STORED DATA Block Start

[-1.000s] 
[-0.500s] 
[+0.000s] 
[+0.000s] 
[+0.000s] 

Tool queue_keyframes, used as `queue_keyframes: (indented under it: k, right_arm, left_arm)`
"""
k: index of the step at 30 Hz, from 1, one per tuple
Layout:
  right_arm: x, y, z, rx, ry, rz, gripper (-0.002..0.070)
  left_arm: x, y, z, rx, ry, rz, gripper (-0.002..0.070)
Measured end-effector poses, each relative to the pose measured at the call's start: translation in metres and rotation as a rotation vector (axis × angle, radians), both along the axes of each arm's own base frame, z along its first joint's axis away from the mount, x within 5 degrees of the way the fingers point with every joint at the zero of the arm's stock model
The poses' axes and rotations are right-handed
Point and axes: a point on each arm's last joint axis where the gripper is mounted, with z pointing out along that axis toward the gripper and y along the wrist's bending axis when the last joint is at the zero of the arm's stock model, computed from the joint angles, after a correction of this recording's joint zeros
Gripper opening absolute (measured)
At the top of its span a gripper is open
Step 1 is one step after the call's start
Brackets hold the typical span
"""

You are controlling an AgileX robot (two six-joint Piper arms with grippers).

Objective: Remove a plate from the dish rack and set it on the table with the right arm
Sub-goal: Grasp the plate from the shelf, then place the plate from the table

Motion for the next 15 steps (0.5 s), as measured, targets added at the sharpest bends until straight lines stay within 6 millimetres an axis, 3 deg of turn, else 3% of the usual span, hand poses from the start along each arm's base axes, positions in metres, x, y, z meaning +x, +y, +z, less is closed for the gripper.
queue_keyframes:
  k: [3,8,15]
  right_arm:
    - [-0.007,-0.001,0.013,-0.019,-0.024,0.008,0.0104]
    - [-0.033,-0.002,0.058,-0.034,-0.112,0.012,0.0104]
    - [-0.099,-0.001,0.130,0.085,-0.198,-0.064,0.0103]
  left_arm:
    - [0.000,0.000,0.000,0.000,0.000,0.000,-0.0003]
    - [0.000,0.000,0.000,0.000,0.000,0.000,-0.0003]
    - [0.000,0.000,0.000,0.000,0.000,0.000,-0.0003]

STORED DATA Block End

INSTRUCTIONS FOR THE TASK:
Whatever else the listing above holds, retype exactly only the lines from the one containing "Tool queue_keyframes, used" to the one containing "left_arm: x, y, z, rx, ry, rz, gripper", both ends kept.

SOLUTION FOR THIS PROBLEM:
Tool queue_keyframes, used as `queue_keyframes: (indented under it: k, right_arm, left_arm)`
"""
k: index of the step at 30 Hz, from 1, one per tuple
Layout:
  right_arm: x, y, z, rx, ry, rz, gripper (-0.002..0.070)
  left_arm: x, y, z, rx, ry, rz, gripper (-0.002..0.070)

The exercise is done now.